An Update on Mom
I can’t tell you how grateful I am for the community here, and for each one of you who has messaged me or left a comment here or elsewhere about my mom and what she’s going through. THANK YOU. I’m going to copy an email I sent to some of my family about what’s been going on and update everyone on my mom’s progress.
In three days I’ve visited seven nursing homes, one of them being a rehabilitation hospital. I’ve scoured the internet, Medicare reviews, personal stories, and US News & World Report’s analysis of individual nursing homes and their breakdown of health code violations, care issues, nursing staff, and number of minutes spent with each individual patient. It’s left me saddened for the state of overall care for the elderly but it has also empowered both me and hopefully Dad as well to take charge. As the baby of the family, it feels foreign to me to step up and take a leadership role of any kind. Aren’t family of origin roles funny? It’s uncomfortable, like a pair of jeans that are too tight, so you squat down in ’em a few times to stretch them out.
I’ve had a fast and furious education in how nursing homes, rehabilitation hospitals, and skilled nursing facilities operate. We had to give our social worker the first choice, followed by a suitable second choice, which was maybe the hardest part. The first choice was crazy ideal. But coming up with the backup was proving to be tricky.

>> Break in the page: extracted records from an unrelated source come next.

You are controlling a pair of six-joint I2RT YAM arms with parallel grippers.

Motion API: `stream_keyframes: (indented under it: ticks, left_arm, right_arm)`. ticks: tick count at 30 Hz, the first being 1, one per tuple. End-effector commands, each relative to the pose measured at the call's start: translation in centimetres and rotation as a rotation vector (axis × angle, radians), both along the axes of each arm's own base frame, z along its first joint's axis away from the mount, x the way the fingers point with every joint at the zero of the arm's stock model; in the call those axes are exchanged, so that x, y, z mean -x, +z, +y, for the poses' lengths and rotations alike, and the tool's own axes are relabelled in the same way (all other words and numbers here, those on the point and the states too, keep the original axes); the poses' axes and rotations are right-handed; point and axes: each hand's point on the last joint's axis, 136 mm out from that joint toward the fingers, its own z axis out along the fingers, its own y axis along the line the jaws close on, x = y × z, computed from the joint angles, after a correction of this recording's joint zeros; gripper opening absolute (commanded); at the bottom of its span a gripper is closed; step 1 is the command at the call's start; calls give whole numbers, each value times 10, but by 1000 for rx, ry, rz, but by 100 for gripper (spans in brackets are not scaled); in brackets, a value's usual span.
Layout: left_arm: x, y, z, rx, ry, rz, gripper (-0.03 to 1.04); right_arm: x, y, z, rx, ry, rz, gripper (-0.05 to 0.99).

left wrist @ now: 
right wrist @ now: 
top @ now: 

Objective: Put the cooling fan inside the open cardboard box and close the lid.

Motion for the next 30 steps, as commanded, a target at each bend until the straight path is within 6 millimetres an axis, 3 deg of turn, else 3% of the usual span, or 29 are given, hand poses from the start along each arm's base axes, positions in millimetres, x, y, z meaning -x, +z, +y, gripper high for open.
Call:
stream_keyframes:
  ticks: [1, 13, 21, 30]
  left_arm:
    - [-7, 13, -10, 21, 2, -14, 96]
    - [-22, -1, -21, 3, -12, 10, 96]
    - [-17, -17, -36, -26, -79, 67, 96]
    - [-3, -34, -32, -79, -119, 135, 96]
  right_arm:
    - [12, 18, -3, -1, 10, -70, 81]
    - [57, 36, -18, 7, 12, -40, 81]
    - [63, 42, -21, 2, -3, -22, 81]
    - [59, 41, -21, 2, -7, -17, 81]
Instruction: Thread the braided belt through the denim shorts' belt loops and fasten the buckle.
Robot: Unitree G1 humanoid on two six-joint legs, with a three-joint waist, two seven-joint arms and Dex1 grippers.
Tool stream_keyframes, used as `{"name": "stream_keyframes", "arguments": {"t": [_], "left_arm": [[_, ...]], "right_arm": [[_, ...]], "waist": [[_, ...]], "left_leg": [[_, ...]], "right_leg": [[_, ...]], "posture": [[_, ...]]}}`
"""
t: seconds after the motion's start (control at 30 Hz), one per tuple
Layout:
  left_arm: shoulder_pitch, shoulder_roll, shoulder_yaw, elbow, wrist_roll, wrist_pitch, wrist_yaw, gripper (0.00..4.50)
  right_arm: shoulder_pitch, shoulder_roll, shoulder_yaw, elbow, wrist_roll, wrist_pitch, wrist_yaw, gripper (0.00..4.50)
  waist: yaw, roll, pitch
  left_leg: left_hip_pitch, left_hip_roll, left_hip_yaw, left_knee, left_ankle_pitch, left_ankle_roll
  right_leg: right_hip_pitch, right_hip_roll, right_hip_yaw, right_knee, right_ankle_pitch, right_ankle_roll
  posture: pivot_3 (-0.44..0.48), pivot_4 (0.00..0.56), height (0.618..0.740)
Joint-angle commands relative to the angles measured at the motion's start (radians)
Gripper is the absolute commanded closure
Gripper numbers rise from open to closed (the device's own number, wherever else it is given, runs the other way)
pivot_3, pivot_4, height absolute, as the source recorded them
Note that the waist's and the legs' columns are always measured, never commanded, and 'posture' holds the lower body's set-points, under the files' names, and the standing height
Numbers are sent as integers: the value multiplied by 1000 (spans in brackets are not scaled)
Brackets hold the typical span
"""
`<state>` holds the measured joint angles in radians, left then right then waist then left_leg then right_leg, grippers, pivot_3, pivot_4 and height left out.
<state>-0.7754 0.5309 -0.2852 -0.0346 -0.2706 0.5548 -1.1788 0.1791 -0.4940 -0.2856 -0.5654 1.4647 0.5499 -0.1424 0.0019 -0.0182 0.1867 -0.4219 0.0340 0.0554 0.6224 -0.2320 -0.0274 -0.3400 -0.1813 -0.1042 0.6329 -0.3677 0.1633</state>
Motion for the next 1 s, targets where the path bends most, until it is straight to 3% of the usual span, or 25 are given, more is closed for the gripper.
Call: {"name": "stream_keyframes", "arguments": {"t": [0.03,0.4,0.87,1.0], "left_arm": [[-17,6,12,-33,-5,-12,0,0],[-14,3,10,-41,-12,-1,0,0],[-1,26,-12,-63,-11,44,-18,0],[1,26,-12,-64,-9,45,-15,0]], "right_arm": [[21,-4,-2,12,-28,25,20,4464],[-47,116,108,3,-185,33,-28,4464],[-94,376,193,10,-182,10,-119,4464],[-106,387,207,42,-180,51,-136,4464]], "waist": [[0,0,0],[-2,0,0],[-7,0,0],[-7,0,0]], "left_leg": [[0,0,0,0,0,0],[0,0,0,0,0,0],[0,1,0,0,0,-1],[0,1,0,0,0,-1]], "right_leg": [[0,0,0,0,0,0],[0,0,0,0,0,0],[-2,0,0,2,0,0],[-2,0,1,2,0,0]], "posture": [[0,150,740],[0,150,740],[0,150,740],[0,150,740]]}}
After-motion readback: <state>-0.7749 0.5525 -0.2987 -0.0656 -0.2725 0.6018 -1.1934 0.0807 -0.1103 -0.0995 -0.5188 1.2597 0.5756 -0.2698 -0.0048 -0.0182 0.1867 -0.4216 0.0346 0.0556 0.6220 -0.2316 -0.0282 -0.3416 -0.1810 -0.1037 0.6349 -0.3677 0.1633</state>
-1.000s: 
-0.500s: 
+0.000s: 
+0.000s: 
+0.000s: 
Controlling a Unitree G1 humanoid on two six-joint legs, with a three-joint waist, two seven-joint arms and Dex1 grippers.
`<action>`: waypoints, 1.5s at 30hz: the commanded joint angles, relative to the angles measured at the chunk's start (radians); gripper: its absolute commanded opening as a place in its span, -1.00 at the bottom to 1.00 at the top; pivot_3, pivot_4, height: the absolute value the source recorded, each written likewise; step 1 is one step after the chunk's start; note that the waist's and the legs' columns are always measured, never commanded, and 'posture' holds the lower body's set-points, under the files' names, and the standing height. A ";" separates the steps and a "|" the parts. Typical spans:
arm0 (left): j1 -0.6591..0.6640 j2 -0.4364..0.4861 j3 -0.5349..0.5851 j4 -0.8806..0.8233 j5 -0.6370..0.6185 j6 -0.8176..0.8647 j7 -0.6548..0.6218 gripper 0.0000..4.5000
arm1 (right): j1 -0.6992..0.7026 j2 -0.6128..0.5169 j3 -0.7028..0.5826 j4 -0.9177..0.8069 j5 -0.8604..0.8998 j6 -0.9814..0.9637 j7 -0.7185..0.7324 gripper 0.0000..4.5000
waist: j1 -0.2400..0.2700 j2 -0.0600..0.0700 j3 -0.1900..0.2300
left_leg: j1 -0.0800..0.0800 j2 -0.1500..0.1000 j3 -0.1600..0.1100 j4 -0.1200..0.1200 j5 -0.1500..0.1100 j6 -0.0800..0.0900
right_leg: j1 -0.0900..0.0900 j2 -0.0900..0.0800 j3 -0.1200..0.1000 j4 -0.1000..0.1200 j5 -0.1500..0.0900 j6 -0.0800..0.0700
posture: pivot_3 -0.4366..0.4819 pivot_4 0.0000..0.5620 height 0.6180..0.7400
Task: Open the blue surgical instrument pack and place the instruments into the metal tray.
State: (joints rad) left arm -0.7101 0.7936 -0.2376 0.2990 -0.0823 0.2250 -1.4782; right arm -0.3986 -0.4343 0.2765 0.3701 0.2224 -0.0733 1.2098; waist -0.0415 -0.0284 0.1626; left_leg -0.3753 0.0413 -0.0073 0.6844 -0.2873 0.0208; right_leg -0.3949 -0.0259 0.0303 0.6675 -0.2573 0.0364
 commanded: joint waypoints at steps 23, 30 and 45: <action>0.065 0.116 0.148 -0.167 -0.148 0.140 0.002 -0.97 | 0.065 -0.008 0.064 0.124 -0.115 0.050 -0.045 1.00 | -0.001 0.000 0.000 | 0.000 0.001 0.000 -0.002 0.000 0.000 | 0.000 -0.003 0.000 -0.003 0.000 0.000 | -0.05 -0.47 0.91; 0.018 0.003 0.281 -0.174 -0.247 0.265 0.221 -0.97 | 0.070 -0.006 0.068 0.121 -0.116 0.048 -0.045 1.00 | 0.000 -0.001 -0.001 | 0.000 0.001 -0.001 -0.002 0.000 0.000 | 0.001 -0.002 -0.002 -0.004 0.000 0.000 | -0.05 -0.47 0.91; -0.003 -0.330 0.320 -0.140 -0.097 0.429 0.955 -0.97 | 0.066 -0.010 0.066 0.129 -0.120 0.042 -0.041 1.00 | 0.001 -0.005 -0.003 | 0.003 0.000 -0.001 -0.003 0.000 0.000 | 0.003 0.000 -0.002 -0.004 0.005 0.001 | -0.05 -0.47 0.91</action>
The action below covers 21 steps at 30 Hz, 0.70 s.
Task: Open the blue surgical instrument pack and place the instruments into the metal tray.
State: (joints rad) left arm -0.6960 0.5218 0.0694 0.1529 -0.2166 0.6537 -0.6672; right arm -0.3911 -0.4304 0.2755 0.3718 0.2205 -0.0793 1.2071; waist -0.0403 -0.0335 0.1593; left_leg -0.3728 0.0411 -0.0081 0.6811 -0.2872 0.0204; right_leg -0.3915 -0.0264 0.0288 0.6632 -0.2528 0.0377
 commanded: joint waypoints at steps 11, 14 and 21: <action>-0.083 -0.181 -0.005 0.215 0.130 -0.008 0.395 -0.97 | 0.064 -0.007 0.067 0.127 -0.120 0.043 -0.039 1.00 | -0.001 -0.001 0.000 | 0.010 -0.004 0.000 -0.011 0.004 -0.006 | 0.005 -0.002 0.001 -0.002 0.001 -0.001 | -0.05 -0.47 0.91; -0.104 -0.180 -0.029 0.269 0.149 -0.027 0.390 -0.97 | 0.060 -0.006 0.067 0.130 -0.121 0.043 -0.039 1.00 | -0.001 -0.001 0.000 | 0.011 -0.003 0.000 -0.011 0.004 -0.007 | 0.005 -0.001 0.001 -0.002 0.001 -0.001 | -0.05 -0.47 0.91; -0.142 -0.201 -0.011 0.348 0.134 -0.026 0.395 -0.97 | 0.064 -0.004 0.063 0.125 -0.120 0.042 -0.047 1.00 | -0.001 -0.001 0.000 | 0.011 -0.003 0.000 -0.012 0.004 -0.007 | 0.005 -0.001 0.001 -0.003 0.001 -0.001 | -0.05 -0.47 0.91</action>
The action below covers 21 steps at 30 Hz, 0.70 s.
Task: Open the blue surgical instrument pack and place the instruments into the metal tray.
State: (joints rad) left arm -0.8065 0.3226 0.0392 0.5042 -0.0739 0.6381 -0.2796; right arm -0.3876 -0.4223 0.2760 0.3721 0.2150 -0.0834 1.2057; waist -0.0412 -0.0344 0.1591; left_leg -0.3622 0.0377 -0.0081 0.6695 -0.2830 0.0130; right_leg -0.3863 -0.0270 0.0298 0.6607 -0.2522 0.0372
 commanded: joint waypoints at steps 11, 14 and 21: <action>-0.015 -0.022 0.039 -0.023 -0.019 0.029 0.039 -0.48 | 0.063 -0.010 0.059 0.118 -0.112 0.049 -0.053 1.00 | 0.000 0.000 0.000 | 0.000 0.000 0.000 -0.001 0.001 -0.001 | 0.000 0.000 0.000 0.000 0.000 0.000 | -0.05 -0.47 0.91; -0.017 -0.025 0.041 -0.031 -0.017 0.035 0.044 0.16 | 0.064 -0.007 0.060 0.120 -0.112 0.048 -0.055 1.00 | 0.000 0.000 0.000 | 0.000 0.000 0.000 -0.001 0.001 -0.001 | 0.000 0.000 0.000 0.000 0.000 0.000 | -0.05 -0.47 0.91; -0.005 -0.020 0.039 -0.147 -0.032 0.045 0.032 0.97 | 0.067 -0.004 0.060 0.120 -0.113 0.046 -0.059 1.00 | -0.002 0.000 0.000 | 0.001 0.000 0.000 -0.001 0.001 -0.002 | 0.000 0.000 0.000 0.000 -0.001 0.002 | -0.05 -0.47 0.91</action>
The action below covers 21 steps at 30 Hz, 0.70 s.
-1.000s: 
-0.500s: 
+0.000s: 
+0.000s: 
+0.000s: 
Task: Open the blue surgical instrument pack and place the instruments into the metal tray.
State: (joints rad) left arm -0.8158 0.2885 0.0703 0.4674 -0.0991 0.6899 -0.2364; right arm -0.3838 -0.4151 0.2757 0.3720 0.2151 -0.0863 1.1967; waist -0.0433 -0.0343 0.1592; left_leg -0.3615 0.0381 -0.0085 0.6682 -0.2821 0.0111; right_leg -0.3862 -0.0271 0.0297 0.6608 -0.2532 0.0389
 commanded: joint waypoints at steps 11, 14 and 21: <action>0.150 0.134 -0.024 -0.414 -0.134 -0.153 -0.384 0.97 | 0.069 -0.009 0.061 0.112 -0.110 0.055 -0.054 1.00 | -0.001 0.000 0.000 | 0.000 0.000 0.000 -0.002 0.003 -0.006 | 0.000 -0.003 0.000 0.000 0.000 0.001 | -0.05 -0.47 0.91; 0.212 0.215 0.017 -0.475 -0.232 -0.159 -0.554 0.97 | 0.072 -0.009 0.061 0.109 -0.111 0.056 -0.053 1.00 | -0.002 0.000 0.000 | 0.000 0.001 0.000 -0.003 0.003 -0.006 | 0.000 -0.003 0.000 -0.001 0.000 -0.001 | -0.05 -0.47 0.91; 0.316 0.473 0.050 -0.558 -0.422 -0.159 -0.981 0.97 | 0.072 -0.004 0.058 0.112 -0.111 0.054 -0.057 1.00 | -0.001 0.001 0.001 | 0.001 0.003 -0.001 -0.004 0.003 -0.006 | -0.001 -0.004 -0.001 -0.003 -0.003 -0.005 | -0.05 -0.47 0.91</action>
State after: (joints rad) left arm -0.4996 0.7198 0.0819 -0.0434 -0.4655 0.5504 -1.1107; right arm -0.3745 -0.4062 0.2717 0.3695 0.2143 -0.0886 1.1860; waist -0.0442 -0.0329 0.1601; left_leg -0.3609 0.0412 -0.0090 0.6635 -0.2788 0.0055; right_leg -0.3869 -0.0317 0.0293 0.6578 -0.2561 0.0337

My mom is undoubtedly the pickiest person I have EVER met (and I say that with all the love in my heart – haha). If you know my mom, you know that she would give you the shirt right off her back and she loves my dad fiercely and protectively. So I approached it from that perspective: if the shoe were on the other foot, and it were my dad needing to go somewhere, she would find the absolute best spot in town that she could. My mantra the last few days has been: WWGD (What Would Glenda Do). And I know not only from my own previous hospital experiences as well as her own wiring that if we didn’t get something truly stellar, she was going to bolt right on out of there. So I visited place after place, viewing it through her detail-oriented lens. We did finally manage to land on a suitable backup option, but frankly it wasn’t nearly as great as the first option. I have been in prayer nonstop that God would work on our behalf, advocate for us and for my parents and open doors where we wouldn’t be able to ourselves.
Then Dad called me as I was flying down the highway after school that the admissions counselor from our first choice was on her way to evaluate Mom. I flew into panic mode, and my mother in law came to watch the kids so I could rush down to the hospital to be with them. But before I could get there, Dad called and said that she was IN. I nearly cried. I felt like a huge burden had been lifted. God opened the doors and made a way. I felt a major victory, almost like getting that awesome college acceptance letter that you’re waiting for (remember those days? OMG). I am hopeful that it’s going to be a great choice for her for the next 20ish days.
Dad sounded lighter and happier than I’ve heard him sound in a long time. He said he felt bad for being so happy about Mom’s acceptance to a nursing home, but I told him not to think about it like that, that instead it means that she’s going to get high quality of care and that we will be so much closer to be able to better help both of them.
So we carry on, don’t we? Right now it’s one day at a time. Mom gets moved over to the new facility today, and I’m excited to take this next step together.